● **WHAT TO WORK ON**:
The records below are to be reproduced exactly, and no picture should appear in the copy.

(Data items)
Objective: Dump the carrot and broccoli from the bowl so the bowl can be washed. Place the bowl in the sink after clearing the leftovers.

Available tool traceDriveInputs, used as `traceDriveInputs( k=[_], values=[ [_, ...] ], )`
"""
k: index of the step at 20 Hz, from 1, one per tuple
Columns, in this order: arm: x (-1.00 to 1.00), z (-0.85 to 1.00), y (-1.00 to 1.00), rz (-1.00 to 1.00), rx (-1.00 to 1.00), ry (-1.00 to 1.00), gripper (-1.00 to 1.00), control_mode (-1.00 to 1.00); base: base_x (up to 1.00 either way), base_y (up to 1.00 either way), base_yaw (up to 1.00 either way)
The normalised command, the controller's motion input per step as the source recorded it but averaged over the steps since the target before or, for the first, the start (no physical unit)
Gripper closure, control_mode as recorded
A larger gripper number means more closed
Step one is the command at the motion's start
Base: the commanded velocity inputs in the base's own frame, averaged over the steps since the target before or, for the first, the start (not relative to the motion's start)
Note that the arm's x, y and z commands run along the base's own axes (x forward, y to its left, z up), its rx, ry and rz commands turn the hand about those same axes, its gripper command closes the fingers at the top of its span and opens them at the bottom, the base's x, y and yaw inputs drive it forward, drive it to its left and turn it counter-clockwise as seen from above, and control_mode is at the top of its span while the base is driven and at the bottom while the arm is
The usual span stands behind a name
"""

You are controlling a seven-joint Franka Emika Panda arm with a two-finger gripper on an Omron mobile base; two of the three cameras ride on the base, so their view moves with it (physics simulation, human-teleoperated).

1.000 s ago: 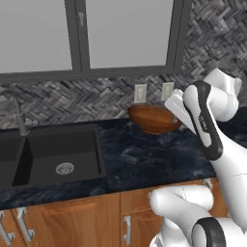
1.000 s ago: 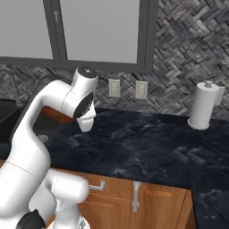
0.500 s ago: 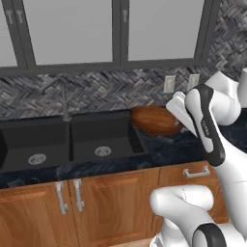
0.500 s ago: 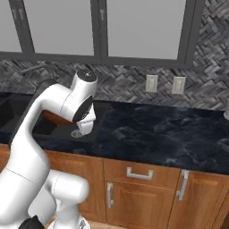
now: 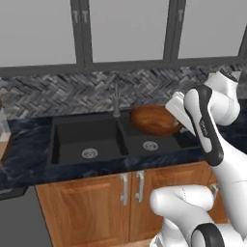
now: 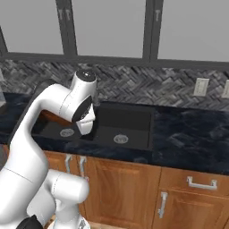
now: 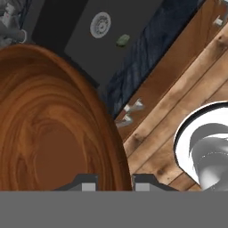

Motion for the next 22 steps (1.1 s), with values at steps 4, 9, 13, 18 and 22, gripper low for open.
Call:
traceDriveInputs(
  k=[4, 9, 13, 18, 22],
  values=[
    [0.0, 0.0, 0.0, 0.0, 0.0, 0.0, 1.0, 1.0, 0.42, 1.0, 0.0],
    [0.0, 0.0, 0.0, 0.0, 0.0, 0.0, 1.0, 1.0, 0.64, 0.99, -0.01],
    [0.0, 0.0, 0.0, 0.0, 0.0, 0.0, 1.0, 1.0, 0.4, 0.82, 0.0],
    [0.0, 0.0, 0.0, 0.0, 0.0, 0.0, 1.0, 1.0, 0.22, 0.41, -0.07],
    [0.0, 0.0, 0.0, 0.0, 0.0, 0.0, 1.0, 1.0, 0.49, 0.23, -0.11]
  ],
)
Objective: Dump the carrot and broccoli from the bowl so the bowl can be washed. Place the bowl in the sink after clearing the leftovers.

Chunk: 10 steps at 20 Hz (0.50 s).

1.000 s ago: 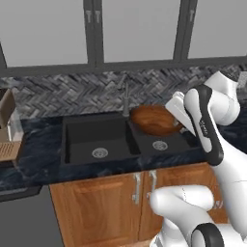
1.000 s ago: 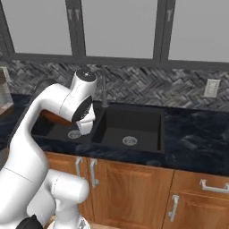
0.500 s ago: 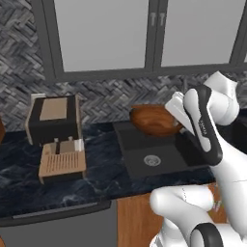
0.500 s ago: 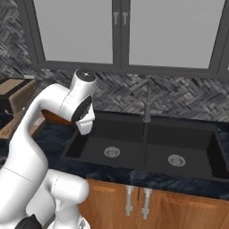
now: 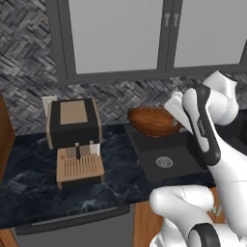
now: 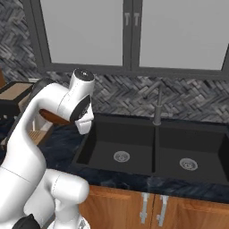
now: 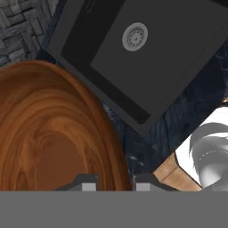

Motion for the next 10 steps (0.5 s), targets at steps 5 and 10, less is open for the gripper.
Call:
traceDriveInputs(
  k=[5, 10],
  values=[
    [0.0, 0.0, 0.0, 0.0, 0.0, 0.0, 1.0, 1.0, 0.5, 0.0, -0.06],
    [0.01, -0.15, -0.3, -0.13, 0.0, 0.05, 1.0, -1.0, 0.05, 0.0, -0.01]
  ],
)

● **RESPONSE BOX**:
Objective: Dump the carrot and broccoli from the bowl so the bowl can be washed. Place the bowl in the sink after clearing the leftovers.

Available tool traceDriveInputs, used as `traceDriveInputs( k=[_], values=[ [_, ...] ], )`
"""
k: index of the step at 20 Hz, from 1, one per tuple
Columns, in this order: arm: x (-1.00 to 1.00), z (-0.85 to 1.00), y (-1.00 to 1.00), rz (-1.00 to 1.00), rx (-1.00 to 1.00), ry (-1.00 to 1.00), gripper (-1.00 to 1.00), control_mode (-1.00 to 1.00); base: base_x (up to 1.00 either way), base_y (up to 1.00 either way), base_yaw (up to 1.00 either way)
The normalised command, the controller's motion input per step as the source recorded it but averaged over the steps since the target before or, for the first, the start (no physical unit)
Gripper closure, control_mode as recorded
A larger gripper number means more closed
Step one is the command at the motion's start
Base: the commanded velocity inputs in the base's own frame, averaged over the steps since the target before or, for the first, the start (not relative to the motion's start)
Note that the arm's x, y and z commands run along the base's own axes (x forward, y to its left, z up), its rx, ry and rz commands turn the hand about those same axes, its gripper command closes the fingers at the top of its span and opens them at the bottom, the base's x, y and yaw inputs drive it forward, drive it to its left and turn it counter-clockwise as seen from above, and control_mode is at the top of its span while the base is driven and at the bottom while the arm is
The usual span stands behind a name
"""

You are controlling a seven-joint Franka Emika Panda arm with a two-finger gripper on an Omron mobile base; two of the three cameras ride on the base, so their view moves with it (physics simulation, human-teleoperated).

1.000 s ago: 
1.000 s ago: 
0.500 s ago: 
0.500 s ago: 
now: 
now: 
now: 

Motion for the next 22 steps (1.1 s), with values at steps 4, 9, 13, 18 and 22, gripper low for open.
Call:
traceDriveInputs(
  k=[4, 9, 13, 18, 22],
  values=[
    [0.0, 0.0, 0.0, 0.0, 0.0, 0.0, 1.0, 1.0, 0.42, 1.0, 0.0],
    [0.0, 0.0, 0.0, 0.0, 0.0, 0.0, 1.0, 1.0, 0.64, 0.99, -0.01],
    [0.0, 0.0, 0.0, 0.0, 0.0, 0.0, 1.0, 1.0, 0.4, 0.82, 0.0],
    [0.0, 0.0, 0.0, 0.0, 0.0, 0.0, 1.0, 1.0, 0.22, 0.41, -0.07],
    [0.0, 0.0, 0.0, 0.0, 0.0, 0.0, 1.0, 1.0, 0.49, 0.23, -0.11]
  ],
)
Objective: Dump the carrot and broccoli from the bowl so the bowl can be washed. Place the bowl in the sink after clearing the leftovers.

Chunk: 10 steps at 20 Hz (0.50 s).

1.000 s ago: 
1.000 s ago: 
0.500 s ago: 
0.500 s ago: 
now: 
now: 
now: 

Motion for the next 10 steps (0.5 s), targets at steps 5 and 10, less is open for the gripper.
Call:
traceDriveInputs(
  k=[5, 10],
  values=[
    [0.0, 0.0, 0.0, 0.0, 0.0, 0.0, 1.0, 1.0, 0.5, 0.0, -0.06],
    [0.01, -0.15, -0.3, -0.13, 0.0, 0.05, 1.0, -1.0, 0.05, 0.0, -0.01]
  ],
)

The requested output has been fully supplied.